## TASK STATEMENT:
Gather every line in the records below that contains the word "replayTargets".

## RECORDS FOR THIS TASK:
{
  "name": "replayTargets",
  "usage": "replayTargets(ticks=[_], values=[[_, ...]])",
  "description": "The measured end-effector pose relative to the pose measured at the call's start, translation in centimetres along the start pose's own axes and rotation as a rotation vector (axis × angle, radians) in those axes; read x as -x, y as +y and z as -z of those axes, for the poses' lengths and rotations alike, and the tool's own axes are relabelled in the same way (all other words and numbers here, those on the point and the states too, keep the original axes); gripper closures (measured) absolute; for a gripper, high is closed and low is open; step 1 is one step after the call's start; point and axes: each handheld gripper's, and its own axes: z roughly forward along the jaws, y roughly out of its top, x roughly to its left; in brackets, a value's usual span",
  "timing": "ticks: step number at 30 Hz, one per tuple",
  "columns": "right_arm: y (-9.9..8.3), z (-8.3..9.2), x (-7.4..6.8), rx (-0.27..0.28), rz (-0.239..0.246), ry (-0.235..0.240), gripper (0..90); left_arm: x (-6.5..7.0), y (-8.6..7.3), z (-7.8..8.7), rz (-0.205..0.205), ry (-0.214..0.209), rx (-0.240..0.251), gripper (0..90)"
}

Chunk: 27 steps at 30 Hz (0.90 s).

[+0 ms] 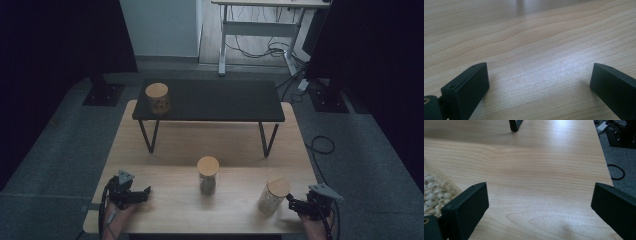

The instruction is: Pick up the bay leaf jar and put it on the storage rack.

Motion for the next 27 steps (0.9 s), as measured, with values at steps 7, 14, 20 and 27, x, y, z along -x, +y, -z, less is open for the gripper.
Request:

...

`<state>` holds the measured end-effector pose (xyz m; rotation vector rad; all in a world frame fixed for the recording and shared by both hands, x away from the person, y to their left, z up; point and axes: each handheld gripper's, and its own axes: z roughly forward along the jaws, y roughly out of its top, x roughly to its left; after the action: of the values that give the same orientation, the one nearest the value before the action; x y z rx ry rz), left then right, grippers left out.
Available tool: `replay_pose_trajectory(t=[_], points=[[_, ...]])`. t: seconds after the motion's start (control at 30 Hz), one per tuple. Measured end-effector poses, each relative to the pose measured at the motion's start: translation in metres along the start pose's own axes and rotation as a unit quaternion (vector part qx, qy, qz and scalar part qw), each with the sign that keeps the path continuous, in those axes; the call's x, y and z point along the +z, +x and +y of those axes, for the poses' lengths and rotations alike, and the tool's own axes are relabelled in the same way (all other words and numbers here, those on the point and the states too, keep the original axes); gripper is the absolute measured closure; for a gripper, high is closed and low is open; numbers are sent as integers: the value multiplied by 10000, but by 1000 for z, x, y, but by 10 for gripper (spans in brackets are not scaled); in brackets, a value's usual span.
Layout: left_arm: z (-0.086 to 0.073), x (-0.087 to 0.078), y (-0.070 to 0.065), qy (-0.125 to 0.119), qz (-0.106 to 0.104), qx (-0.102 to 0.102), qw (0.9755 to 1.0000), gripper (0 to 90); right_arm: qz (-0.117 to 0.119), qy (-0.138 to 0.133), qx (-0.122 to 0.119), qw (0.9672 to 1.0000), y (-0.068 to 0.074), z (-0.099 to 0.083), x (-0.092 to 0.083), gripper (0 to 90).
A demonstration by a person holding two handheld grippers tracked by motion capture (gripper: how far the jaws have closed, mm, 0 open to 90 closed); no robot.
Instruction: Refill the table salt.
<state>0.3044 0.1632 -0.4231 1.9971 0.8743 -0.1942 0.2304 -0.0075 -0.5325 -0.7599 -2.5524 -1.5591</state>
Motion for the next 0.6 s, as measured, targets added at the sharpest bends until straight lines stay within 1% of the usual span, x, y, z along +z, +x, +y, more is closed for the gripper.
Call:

## SOLUTION FOR THIS EXERCISE:
  "name": "replayTargets",
  "usage": "replayTargets(ticks=[_], values=[[_, ...]])",

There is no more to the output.